## Problem details
Report back each line of the data that contains the word "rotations".

Stored entries:
□ □ □ □ □ □ □

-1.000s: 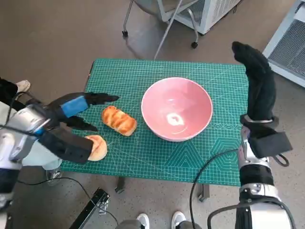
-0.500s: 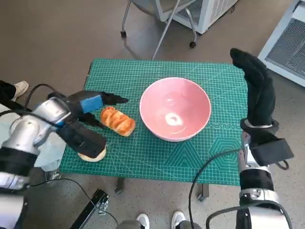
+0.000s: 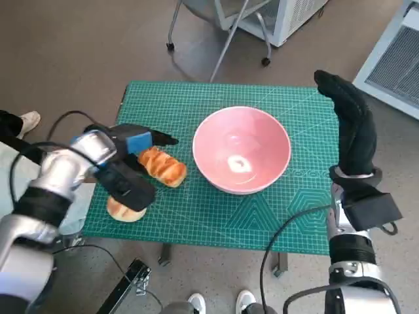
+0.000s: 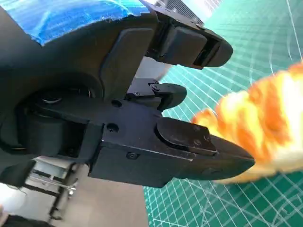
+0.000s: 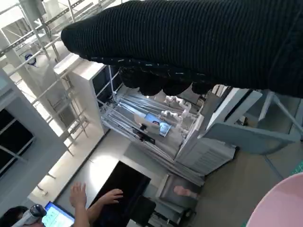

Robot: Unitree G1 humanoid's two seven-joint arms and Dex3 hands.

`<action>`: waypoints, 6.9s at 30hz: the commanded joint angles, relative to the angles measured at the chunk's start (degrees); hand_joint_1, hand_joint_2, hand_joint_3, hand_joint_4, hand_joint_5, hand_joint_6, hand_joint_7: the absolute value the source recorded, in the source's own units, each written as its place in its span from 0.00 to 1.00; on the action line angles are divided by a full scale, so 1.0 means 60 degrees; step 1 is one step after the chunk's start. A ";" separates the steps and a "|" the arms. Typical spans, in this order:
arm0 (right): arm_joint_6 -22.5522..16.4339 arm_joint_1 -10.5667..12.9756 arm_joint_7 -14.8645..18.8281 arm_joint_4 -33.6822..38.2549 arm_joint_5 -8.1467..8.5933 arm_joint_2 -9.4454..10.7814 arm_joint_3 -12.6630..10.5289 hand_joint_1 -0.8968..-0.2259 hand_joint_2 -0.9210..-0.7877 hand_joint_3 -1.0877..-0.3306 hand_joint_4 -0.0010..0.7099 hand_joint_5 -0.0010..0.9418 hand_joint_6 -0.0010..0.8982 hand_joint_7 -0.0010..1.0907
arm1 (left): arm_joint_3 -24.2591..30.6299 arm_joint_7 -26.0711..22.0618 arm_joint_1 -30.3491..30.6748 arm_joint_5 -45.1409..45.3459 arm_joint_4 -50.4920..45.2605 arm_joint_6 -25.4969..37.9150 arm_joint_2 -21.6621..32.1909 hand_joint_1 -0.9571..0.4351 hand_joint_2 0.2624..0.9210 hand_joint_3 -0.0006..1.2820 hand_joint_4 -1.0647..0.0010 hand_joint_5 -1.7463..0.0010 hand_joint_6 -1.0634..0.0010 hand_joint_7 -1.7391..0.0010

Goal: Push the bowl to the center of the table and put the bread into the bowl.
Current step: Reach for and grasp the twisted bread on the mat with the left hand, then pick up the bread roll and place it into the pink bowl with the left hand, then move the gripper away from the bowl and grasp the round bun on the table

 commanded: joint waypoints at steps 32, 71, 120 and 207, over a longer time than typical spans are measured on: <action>0.0400 0.0723 -0.0085 -0.0657 0.0142 0.0207 -0.0081 0.47 0.00 0.35 0.50 0.01 0.08 0.68 | -0.1916 0.2121 -0.1013 -0.0095 0.3604 0.0186 -0.1561 0.69 1.00 0.16 0.52 0.26 0.52 0.23; 0.0410 0.0630 0.0033 -0.0602 0.0221 0.0173 -0.0061 0.48 0.00 0.34 0.50 0.01 0.07 0.69 | 0.1920 0.1150 -0.2359 -0.3721 -0.0503 -0.0379 -0.0759 0.69 1.00 0.04 0.41 0.37 0.30 0.33; 0.0308 0.1208 -0.0349 -0.1254 -0.0032 0.0118 -0.0161 0.49 0.00 0.31 0.51 0.01 0.06 0.68 | -0.0322 0.0937 -0.3471 -0.2477 0.2856 -0.0087 -0.3177 0.67 0.91 0.03 0.85 0.99 0.68 0.95; 0.1424 0.1200 0.0497 -0.2003 0.0456 0.0356 0.0157 0.46 0.00 0.30 0.51 0.00 0.05 0.76 | 0.3194 -0.2261 0.4948 -0.2024 -0.5235 -0.0568 0.2787 0.66 0.88 0.03 0.52 1.00 0.42 1.00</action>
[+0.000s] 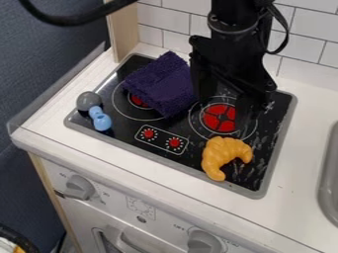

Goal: Pick up the yellow object and put it on the left burner

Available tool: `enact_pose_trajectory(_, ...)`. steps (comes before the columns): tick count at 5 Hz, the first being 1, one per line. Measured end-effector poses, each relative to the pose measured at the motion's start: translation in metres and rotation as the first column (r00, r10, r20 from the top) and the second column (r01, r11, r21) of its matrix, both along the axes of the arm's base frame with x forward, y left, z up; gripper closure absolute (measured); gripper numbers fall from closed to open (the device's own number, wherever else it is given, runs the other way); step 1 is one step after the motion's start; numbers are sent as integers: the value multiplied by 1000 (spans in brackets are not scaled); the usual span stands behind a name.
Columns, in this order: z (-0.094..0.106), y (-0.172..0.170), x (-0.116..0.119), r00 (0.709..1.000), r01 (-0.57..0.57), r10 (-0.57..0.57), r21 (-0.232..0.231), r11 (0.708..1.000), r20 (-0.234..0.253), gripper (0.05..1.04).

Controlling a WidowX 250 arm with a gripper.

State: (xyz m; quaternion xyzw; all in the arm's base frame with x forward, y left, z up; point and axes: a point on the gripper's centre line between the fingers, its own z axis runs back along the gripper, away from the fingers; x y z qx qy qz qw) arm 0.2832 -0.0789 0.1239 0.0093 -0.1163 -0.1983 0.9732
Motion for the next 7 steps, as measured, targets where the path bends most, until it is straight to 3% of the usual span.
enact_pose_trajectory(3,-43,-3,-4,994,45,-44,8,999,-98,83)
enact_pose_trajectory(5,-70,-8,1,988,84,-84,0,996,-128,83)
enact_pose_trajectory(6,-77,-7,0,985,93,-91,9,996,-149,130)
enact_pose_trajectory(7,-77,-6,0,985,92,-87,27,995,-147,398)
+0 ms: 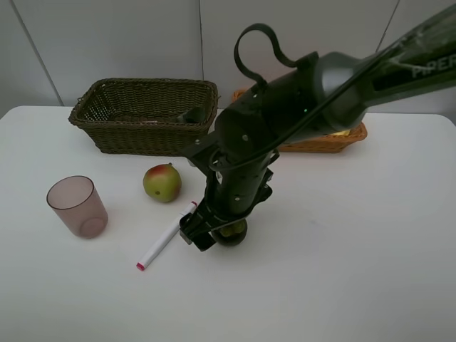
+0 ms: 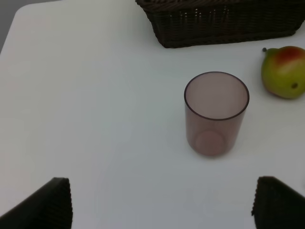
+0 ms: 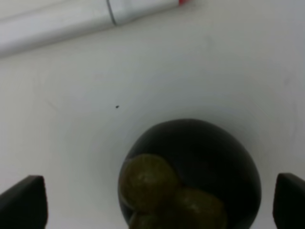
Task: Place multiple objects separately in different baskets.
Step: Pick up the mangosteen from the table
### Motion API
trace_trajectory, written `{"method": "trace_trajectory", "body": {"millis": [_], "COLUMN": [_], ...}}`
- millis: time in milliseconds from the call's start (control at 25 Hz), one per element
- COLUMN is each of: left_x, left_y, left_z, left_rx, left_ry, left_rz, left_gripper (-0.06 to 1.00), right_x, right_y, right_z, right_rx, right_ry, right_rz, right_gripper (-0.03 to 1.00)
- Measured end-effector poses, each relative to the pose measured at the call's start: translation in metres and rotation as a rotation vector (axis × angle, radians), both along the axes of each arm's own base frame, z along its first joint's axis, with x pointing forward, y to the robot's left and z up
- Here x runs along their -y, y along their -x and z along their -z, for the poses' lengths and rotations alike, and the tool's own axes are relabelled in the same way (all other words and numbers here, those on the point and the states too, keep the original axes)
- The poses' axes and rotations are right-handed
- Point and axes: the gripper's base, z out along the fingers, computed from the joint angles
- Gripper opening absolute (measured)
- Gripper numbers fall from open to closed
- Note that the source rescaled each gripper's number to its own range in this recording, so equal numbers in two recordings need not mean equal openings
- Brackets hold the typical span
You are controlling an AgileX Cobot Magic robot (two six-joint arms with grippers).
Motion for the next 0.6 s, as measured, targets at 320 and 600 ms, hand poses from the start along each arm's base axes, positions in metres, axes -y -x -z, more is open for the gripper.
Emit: {"method": "trace_trajectory", "body": {"millis": [320, 600], "left_x": [0.0000, 0.0000], "left_y": [0.0000, 0.0000], "left_z": [0.0000, 0.0000], "left_rx": [0.000, 0.000], "left_ry": [0.000, 0.000], "left_rz": [0.000, 0.000], "left_gripper": [1.00, 1.00], "right_x": [0.0015, 0.0034], "right_y": [0.0000, -0.0002], "right_z": [0.0002, 0.0003], "right_rx": [0.001, 0.004], "right_ry": [0.018, 0.042], "right_rz": [-0.008, -0.019], "right_gripper": [1.00, 0.99]}}
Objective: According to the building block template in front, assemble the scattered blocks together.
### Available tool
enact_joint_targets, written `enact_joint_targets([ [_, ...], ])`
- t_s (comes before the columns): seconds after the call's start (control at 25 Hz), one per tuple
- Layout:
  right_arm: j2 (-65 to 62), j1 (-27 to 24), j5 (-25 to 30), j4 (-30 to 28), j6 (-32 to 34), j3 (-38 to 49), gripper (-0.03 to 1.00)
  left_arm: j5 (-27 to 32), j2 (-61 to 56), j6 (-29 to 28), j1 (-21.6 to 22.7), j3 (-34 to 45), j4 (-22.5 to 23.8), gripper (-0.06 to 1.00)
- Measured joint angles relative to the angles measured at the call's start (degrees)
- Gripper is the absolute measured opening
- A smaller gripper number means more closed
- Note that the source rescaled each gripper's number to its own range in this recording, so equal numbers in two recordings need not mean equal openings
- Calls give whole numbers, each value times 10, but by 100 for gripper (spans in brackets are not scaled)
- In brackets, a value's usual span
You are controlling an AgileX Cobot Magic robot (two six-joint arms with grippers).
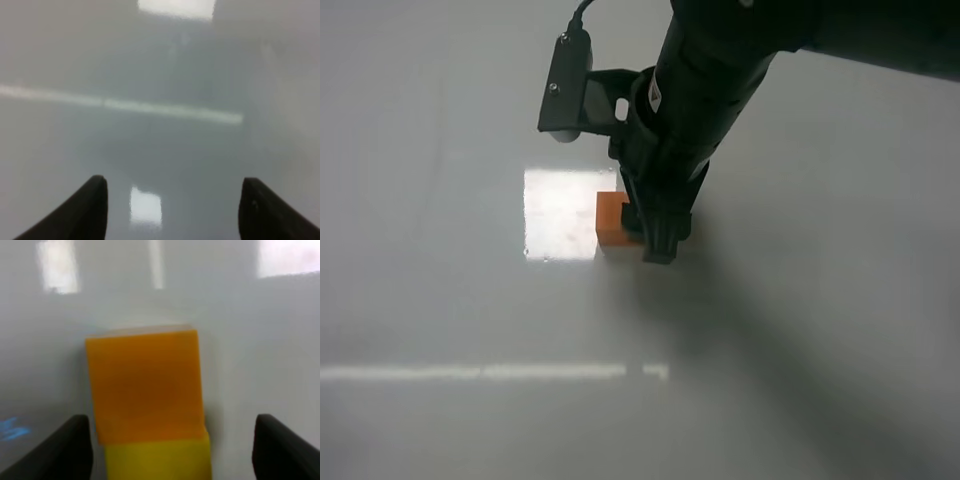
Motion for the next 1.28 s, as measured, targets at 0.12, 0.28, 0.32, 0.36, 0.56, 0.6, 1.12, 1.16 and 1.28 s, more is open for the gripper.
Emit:
enact_joint_targets([
  [0.12, 15, 0, 0, -1, 0, 0, 75, 0, 0, 0, 0, 0, 0, 43],
  [0.28, 26, 0, 0, -13, 3, 0, 75, 0, 0, 0, 0, 0, 0, 43],
  [0.32, 27, 0, 0, -16, 5, 0, 75, 0, 0, 0, 0, 0, 0, 43],
  [0.36, 27, 0, 0, -19, 6, 0, 75, 0, 0, 0, 0, 0, 0, 43],
  [0.56, 27, 0, 0, -22, 8, 0, 59, 0, 0, 0, 0, 0, 0, 43],
  [0.6, 27, 0, 0, -22, 8, 0, 49, 0, 0, 0, 0, 0, 0, 43],
  [1.12, 27, 0, 3, -21, 10, 0, 1, 0, 0, 0, 0, 0, 0, 43],
  [1.16, 27, 0, 4, -21, 10, 0, 1, 0, 0, 0, 0, 0, 0, 43],
  [1.28, 27, 1, 15, -32, 10, 0, 1, 0, 0, 0, 0, 0, 0, 43],
])
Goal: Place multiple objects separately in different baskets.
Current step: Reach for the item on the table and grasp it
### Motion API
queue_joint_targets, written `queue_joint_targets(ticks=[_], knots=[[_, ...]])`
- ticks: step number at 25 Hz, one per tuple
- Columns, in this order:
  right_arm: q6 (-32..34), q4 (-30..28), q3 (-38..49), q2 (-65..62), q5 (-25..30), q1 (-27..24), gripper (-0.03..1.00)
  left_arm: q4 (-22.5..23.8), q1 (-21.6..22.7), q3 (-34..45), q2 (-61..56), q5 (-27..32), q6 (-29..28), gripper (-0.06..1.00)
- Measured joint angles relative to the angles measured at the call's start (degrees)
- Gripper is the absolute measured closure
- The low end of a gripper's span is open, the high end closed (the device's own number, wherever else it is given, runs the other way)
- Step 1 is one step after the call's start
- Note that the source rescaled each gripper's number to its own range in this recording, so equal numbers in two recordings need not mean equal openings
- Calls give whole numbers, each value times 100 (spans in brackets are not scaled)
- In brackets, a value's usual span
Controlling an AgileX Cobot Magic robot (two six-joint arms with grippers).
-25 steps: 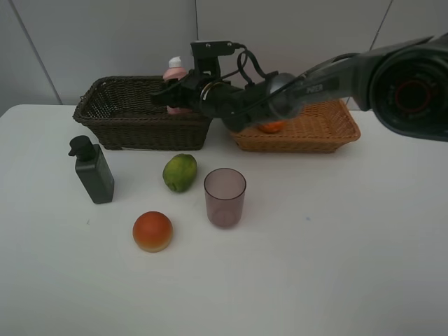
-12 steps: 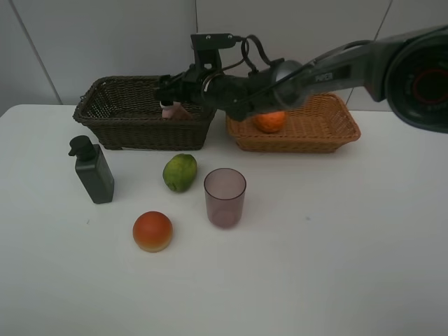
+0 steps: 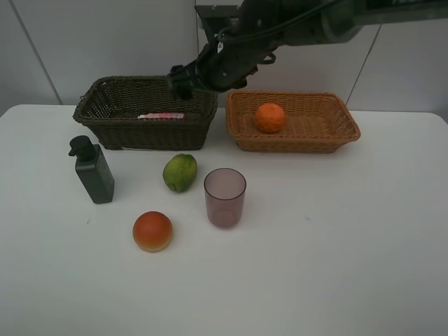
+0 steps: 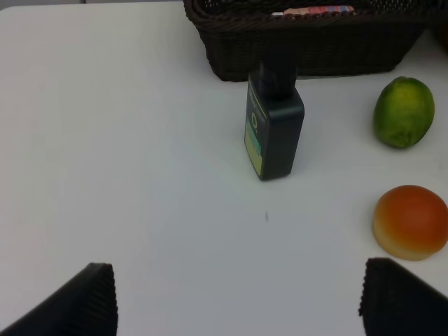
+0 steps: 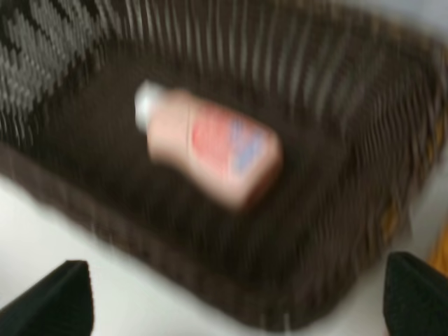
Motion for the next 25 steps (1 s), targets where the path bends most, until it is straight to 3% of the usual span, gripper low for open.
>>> queue_joint_targets(ticks=[5,8,12,17,25], knots=[[-12,-41,0,-398,1930,0,17,0,0,0,0,0,0,4],[-38,-87,175,-710,2568,0,17,0,0,0,0,0,0,4],[-55,-74,821,-1269,2760,-84,17,0,0,0,0,0,0,4],[47,83,1932,-2175,2839,-629,17,0,0,0,0,0,0,4],[165,151,3529,-4507,3047,-2399,17,0,0,0,0,0,0,4]])
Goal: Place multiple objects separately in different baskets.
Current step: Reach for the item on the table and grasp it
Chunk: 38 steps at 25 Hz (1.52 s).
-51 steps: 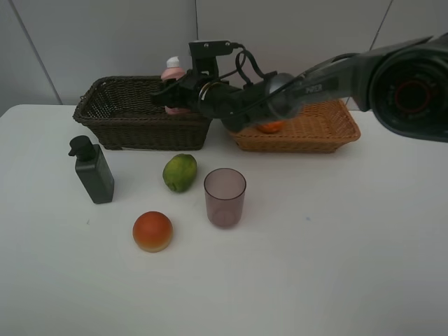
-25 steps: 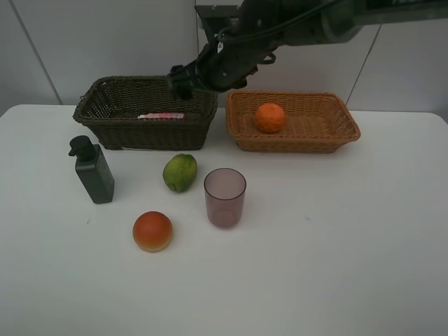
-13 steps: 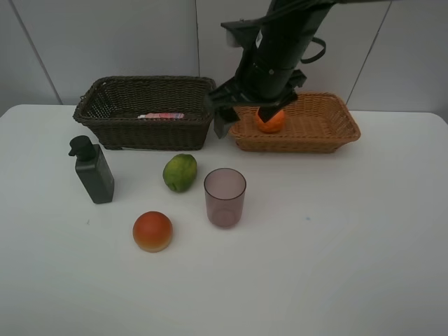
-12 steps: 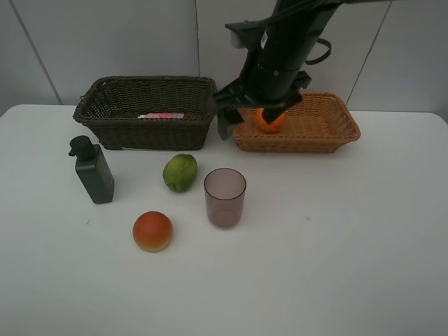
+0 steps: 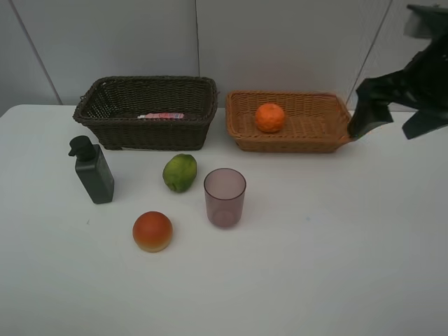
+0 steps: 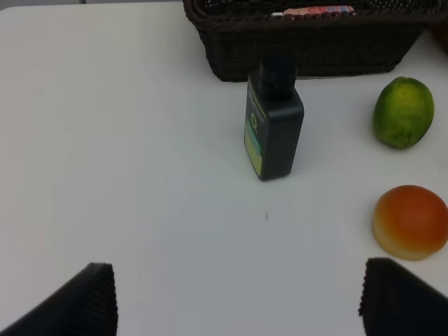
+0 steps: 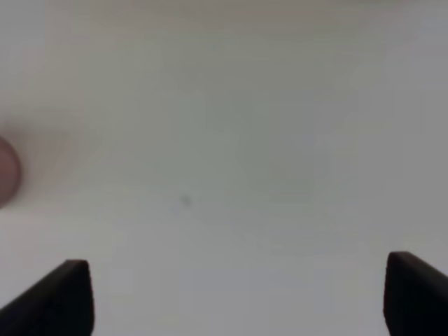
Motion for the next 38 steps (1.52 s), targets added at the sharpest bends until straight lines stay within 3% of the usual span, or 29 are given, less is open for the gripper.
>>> queue_joint_targets(ticks=[4,13,19,27,31,38], knots=[[16,-7,554,-1403,43,-405,17,0,0,0,0,0,0,4],[-392,52,1253,-4714,629,-405,17,0,0,0,0,0,0,4],[-607,52,1660,-6131,691,-261,17,0,0,0,0,0,0,4],[-606,7,2489,-7360,507,-251,17,0,0,0,0,0,0,4],[-606,-71,2933,-7413,299,-185,17,0,0,0,0,0,0,4],[-606,-126,2962,-7413,215,-236,17,0,0,0,0,0,0,4]])
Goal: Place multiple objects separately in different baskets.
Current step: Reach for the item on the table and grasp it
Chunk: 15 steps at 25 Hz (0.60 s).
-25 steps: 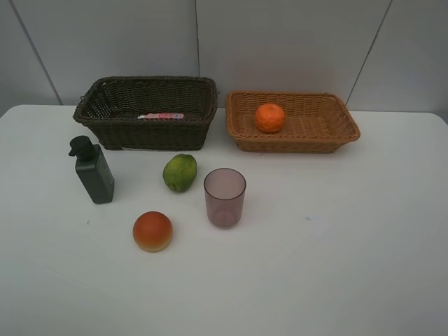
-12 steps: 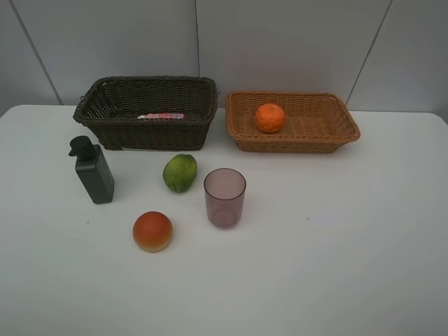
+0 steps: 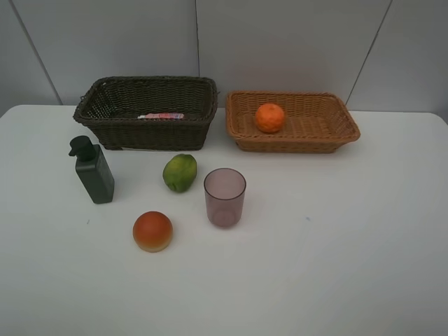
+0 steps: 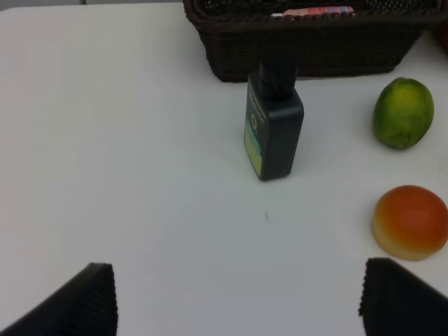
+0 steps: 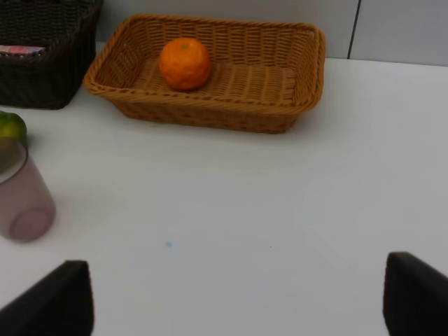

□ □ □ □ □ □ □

## Output below
- Here x runs along their -y, y along their -x and z along their -z, for the poses' lengths and rotations alike, and the tool's own axes are relabelled in the same way (all other words and numbers here, those on the point and the states too, keep the original axes)
- The poses' axes and rotations are right-handed

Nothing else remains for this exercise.